While I consider myself multi-cultural and have an abiding, almost reverential appreciation for South Asian culture (especially Tamil culture, language, music and cuisine), my own homebase and comfort zone are firmly within Southeast Asia and I suspect my penchant for wild theorizing may lead me to say something others might find offensive, if I turn my gaze toward India instead (because I wouldn't want to focus only on the positive, and my unfiltered takes on negative factors could be read as insensitive even if they weren't intended that way).

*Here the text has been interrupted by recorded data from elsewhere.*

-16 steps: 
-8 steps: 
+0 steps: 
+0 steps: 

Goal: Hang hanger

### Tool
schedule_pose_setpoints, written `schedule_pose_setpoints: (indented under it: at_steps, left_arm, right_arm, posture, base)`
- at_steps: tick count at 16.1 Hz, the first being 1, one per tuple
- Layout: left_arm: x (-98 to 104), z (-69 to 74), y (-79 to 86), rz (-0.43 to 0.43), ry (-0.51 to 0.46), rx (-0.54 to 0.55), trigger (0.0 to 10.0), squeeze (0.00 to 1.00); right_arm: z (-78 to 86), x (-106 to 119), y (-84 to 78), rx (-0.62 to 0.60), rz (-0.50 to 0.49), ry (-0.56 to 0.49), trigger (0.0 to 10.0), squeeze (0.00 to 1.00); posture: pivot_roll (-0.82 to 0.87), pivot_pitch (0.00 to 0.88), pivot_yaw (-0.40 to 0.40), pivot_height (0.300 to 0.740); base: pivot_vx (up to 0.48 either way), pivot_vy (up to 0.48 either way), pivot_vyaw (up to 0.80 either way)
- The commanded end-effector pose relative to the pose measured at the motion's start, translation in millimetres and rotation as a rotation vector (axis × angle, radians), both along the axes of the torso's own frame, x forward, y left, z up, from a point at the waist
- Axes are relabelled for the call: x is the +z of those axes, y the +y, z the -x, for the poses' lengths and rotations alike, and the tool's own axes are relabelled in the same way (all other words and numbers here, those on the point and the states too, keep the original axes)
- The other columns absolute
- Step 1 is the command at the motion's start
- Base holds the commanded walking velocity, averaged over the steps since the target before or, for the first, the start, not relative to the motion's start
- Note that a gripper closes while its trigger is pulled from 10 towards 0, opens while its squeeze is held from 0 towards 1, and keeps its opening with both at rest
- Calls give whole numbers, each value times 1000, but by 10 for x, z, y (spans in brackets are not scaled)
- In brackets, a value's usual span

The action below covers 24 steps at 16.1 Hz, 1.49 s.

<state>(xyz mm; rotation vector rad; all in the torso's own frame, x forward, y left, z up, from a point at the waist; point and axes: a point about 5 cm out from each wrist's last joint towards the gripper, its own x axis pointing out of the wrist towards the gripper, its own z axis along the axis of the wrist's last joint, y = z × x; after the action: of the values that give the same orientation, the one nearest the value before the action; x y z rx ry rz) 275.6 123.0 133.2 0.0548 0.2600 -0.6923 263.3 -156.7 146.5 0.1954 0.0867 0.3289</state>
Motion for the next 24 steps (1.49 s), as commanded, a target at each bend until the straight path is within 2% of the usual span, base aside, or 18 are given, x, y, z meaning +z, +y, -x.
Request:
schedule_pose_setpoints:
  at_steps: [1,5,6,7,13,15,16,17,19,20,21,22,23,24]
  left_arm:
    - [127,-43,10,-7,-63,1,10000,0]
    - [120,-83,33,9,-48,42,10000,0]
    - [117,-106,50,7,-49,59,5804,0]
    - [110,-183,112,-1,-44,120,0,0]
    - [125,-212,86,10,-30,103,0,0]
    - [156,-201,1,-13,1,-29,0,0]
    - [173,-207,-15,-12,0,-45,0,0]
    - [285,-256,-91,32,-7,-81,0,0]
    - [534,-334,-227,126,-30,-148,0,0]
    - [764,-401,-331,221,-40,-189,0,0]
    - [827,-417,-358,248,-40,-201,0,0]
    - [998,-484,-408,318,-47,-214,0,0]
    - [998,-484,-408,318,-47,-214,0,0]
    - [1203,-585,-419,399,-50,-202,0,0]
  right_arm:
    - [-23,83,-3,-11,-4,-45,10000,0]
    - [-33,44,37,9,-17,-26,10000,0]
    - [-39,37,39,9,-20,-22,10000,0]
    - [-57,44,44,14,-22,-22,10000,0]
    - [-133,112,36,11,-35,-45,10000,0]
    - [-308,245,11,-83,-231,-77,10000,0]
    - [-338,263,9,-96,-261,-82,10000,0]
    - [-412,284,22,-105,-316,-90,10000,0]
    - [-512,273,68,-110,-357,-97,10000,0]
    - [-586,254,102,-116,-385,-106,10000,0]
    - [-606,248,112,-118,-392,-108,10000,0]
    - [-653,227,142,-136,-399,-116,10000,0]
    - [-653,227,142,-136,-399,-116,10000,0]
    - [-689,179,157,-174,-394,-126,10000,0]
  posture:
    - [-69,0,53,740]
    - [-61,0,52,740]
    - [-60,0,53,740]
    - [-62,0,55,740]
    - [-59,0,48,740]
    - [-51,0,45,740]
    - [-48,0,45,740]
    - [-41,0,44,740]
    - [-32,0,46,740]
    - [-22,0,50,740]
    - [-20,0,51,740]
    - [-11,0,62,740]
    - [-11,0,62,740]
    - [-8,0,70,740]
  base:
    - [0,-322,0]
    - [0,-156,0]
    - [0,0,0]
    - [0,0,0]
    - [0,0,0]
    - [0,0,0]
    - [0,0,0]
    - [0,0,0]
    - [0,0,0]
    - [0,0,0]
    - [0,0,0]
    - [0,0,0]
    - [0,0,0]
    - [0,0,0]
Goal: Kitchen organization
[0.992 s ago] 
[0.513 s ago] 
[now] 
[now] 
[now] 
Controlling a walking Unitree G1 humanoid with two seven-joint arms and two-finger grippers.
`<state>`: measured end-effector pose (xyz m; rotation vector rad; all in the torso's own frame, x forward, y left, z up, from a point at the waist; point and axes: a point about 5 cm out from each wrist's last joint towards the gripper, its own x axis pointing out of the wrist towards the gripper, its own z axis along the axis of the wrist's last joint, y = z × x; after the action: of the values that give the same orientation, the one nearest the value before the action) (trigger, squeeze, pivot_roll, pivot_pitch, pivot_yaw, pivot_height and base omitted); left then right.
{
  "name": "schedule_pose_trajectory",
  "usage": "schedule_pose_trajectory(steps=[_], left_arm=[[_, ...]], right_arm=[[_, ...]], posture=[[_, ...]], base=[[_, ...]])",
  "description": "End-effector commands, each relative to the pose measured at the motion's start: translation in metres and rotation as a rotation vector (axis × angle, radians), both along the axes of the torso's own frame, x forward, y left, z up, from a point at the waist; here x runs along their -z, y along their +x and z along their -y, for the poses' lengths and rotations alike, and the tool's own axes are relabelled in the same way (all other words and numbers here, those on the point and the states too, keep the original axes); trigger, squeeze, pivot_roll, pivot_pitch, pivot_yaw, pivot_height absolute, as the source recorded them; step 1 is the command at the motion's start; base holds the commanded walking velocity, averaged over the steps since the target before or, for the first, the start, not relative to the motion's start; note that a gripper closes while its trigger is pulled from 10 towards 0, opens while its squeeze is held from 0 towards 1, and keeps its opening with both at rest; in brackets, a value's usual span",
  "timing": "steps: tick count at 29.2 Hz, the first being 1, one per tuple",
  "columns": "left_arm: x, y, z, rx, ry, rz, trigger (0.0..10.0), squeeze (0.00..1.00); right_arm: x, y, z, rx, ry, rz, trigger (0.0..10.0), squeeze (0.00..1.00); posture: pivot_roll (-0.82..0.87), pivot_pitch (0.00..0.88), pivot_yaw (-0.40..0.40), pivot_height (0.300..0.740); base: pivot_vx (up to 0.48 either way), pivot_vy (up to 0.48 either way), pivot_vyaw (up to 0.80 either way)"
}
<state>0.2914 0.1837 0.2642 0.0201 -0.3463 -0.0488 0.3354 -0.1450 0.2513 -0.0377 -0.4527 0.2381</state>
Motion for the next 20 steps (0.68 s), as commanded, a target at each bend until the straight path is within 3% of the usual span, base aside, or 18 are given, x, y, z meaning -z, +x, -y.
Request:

It's such a gigantic country with mind-boggling population numbers. Given the talent pool, consumer base and the gosh-dang natural beauty that abounds (in both the human and other landscapes, physical and cultural), there is so much potential for wildly entertaining and hugely successful QL media to emerge if interested makers can just get around the various obstacles (and spirit-dampening inertia).
I look forward to the day when we'll finally get to enjoy beautiful Indian QL, on its own terms, as a form of media in its own right! 🤩
Hello Shan! Love your recs! Whenever we talk about queer media in Asia, the absence of India is pretty staggering to me. It's true that homosexuality has been decriminalised only recently (late 2010's) , but still we get something with a queer subtext from the heavily censored China. As a culture, I would place India to be as conservative as Korea, but we do have some queer stuff, albeit tame, from there. Do you have any thoughts on this subject, if so, can you please share your thoughts? Thank you!
Thanks for sending this question—you are not the only one who has noticed this absence of India in the bl scene. I think this has a lot to do with the way these different Asian countries think about cultural export and commerce, honestly. The Korean government is explicitly interested in using media to export their culture across the globe and develop financial power tied to that, with queer media being part of that (though certainly wildly underfunded compared to het media, and that funding seems even harder to come by more recently), whereas this does not seem to be an approach India yet favors. Which means it is brutally difficult for queer creators in India to get funding and resources for their art, and even harder to get distribution to show it to others. I know there have been some limited queer media releases from India, but they’re typically hard to even learn about, let alone access.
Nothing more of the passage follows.